# Goal of the exercise
Your answer should be the lines of the data below that contain "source".

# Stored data
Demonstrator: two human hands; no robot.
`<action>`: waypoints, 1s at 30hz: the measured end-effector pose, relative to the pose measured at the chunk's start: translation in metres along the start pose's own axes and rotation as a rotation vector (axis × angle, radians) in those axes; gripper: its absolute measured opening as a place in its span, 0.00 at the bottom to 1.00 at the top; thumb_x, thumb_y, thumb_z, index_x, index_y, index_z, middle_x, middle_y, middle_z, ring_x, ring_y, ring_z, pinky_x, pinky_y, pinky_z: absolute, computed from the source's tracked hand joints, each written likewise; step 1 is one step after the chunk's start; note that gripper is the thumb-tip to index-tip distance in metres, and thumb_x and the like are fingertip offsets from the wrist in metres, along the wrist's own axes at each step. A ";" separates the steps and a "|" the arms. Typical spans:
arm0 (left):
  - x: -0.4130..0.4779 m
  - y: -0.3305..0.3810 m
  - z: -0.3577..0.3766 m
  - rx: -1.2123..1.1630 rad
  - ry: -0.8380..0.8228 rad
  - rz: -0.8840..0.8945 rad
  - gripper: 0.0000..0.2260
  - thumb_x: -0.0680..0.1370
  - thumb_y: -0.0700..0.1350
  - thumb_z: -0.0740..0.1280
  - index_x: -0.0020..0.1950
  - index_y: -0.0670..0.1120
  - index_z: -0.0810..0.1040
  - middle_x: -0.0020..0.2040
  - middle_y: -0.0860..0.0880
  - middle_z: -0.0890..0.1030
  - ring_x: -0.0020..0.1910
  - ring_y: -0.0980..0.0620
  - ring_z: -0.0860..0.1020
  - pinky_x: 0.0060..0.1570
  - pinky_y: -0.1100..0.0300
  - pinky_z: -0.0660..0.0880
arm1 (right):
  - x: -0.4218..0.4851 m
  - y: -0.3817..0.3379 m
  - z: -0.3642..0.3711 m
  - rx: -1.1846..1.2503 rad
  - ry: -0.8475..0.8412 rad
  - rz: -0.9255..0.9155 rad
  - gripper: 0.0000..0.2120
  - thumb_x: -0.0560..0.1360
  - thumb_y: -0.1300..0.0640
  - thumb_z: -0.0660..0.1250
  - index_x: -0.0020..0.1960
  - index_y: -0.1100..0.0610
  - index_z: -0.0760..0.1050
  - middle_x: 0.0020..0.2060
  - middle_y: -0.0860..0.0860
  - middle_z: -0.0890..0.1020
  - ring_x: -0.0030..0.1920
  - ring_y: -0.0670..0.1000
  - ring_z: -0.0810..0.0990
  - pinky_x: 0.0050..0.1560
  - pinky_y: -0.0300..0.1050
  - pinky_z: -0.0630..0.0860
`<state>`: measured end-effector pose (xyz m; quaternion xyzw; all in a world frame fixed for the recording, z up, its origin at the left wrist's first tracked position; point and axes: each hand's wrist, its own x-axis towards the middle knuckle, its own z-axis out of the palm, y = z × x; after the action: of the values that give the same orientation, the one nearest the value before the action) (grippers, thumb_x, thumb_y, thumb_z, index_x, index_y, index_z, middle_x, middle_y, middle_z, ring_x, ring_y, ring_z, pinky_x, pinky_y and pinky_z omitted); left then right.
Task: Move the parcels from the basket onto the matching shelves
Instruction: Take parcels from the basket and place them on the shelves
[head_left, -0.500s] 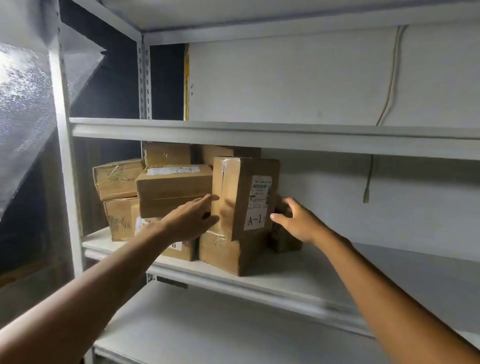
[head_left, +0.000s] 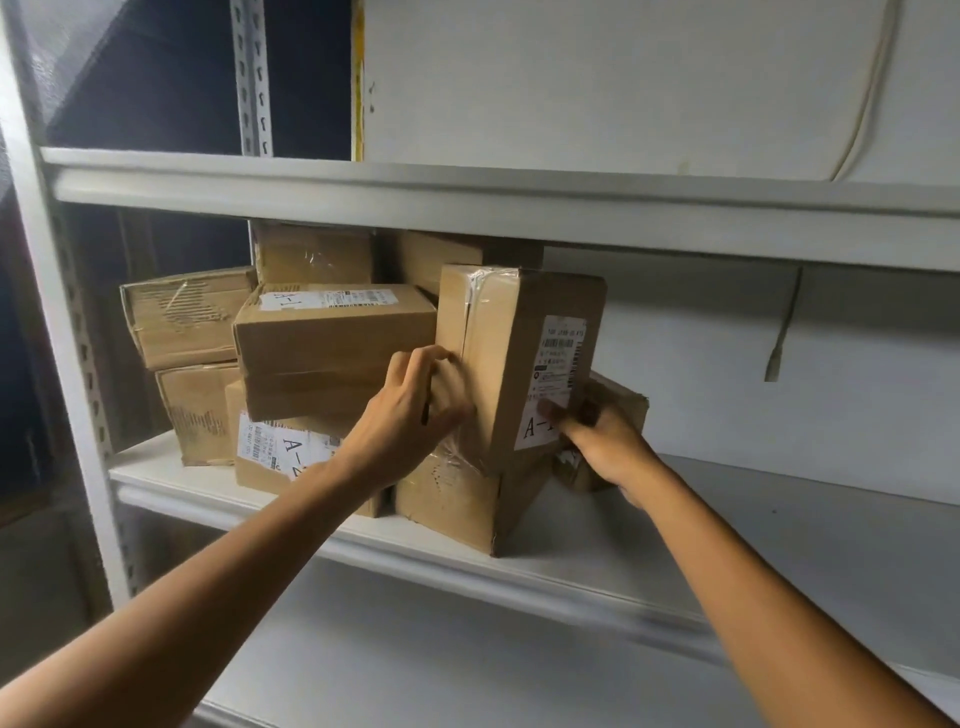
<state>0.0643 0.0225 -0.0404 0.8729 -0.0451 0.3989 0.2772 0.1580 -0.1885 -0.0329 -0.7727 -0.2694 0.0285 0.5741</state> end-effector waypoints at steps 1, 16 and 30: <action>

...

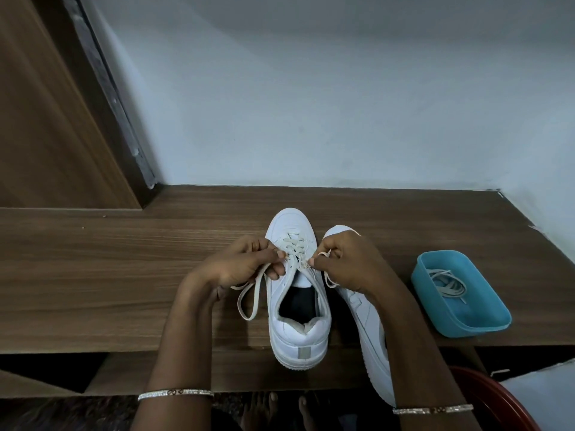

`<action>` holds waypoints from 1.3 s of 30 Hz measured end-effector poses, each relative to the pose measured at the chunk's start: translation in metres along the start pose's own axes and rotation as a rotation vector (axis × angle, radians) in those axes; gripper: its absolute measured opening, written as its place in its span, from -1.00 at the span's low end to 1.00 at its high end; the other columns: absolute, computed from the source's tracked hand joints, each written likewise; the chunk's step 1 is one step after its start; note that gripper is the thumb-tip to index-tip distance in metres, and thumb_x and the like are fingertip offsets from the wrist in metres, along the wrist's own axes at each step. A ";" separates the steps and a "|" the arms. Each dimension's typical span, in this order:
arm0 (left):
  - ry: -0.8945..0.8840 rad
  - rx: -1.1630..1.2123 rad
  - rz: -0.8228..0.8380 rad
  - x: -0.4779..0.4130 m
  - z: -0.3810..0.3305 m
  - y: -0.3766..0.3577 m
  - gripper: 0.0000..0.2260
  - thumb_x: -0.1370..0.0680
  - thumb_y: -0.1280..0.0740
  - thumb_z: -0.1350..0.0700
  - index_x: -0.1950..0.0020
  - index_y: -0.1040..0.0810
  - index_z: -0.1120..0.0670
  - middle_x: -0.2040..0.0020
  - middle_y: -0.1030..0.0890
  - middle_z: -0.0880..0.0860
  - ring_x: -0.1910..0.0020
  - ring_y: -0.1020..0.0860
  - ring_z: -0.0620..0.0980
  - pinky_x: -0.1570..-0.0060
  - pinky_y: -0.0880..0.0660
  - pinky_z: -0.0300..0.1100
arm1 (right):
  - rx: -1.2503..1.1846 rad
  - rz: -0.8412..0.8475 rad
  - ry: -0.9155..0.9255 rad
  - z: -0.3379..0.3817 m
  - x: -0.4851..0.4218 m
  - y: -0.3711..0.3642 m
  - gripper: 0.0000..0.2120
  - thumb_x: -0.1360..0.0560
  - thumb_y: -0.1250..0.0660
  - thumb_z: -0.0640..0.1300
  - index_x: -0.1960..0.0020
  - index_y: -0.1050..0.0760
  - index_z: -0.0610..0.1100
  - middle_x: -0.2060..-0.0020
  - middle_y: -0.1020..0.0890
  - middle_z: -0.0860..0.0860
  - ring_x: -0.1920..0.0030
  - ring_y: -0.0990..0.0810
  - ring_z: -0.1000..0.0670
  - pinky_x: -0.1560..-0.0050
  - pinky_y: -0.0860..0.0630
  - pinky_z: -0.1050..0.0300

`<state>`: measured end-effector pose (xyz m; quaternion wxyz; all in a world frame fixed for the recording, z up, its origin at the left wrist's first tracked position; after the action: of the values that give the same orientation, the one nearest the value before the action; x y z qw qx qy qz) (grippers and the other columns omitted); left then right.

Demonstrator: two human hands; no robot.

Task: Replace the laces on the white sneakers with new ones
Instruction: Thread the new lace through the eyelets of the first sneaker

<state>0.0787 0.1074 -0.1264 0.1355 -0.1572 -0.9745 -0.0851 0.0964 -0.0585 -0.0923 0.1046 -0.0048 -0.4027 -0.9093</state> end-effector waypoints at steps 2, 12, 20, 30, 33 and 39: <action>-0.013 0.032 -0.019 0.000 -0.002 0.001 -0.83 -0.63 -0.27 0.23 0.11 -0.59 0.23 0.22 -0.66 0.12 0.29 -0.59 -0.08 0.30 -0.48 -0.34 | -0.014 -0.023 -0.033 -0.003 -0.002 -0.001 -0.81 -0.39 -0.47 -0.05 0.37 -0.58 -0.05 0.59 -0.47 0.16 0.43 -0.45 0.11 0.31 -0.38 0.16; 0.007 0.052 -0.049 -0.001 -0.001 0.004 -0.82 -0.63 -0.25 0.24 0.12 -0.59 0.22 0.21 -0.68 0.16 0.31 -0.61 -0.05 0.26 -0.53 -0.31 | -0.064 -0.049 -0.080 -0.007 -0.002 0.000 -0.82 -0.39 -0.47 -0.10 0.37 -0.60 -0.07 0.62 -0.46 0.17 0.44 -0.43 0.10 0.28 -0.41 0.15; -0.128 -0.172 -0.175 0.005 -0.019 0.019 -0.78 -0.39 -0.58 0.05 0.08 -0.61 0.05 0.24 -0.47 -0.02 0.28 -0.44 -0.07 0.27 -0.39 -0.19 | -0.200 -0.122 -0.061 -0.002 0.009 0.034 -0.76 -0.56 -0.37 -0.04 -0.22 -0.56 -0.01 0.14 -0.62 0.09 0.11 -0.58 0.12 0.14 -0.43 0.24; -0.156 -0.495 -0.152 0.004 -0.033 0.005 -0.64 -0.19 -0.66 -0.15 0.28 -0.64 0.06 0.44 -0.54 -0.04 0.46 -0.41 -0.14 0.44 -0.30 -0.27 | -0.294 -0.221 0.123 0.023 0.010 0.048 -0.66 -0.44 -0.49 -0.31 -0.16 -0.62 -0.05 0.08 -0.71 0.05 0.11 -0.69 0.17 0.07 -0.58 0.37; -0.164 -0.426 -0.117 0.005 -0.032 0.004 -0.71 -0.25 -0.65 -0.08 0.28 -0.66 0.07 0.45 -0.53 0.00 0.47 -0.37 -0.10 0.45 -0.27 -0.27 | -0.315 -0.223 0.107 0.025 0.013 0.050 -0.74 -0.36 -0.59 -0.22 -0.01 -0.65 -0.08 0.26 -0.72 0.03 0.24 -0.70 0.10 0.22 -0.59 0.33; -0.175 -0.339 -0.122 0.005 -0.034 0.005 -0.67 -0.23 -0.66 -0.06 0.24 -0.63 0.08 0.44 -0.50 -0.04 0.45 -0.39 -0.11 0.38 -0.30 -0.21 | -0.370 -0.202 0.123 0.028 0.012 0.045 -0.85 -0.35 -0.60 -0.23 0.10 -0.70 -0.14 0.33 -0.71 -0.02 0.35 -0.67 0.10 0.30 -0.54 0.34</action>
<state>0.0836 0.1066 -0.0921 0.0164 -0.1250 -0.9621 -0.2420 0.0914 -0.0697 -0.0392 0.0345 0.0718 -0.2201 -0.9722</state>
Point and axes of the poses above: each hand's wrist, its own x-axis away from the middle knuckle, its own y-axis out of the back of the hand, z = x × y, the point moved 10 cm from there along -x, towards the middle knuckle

# Solved exercise
`<action>`: waypoints, 1s at 30hz: the measured end-effector pose, relative to the pose measured at the chunk's start: translation in metres along the start pose's own axes and rotation as a rotation vector (axis × angle, radians) in those axes; gripper: its absolute measured opening as a place in its span, 0.00 at the bottom to 1.00 at the top; thumb_x, thumb_y, thumb_z, index_x, index_y, index_z, middle_x, middle_y, middle_z, ring_x, ring_y, ring_z, pinky_x, pinky_y, pinky_z: absolute, computed from the source's tracked hand joints, each written likewise; step 1 is one step after the chunk's start; note that gripper is the thumb-tip to index-tip distance in metres, and thumb_x and the like are fingertip offsets from the wrist in metres, along the wrist's own axes at each step. A ";" separates the steps and a "|" the arms. Typical spans:
`<action>` holds waypoints from 1.3 s of 30 Hz measured end-effector poses, each relative to the pose measured at the chunk's start: translation in metres along the start pose's own axes and rotation as a rotation vector (axis × angle, radians) in those axes; gripper: its absolute measured opening, written as its place in its span, from -1.00 at the span's low end to 1.00 at its high end; the other columns: absolute, computed from the source's tracked hand joints, each written likewise; the chunk's step 1 is one step after its start; note that gripper is the thumb-tip to index-tip distance in metres, and thumb_x and the like are fingertip offsets from the wrist in metres, along the wrist's own axes at each step. A ";" separates the steps and a "|" the arms. Each dimension's typical span, in this order:

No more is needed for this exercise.